◆ **Your objective**: Scan the listing below for the word "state" and copy every line that has it.

* * * *

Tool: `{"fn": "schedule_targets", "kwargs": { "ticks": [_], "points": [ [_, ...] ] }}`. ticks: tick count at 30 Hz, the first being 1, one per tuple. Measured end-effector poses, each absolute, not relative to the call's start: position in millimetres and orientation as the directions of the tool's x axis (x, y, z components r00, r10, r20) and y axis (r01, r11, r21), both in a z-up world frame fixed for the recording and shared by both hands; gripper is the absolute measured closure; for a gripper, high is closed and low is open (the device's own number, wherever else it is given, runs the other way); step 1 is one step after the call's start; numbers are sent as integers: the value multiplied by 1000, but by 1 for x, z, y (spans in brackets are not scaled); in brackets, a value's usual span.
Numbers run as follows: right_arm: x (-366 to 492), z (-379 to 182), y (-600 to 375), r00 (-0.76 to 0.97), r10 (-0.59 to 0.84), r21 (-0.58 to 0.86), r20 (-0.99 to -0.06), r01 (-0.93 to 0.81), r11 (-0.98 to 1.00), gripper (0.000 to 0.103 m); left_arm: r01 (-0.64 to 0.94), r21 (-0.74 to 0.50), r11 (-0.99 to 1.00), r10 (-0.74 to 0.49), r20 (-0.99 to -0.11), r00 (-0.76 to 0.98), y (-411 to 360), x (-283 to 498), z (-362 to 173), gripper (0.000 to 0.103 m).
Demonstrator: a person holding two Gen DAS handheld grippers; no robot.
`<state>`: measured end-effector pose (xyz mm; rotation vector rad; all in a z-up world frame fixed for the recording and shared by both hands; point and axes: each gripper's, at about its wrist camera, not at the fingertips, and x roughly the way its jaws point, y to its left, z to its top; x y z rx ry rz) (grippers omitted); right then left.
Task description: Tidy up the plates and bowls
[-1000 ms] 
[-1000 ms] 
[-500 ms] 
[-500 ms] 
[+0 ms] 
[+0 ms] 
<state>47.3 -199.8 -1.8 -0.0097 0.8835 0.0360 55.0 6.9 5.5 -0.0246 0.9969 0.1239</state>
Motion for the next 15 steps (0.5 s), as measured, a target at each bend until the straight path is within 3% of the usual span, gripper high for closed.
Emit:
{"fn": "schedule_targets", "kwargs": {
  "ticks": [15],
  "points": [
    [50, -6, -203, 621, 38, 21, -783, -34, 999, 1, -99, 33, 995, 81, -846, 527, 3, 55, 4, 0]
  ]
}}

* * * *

◆ **Answer box**:
`<state>`: measured end-effector pose (xyz mm; rotation vector rad; all in a z-up world frame fixed for the recording and shared by both hands; point and axes: each gripper's, at about its wrist camera, not at the fingertips, and x roughly the way its jaws point, y to its left, z to its top; x y z rx ry rz) (grippers omitted); right then left.
<state>47.3 -199.8 -1.8 -0.0097 0.8835 0.0360 55.0 6.9 5.5 -0.0246 0.9969 0.1239</state>

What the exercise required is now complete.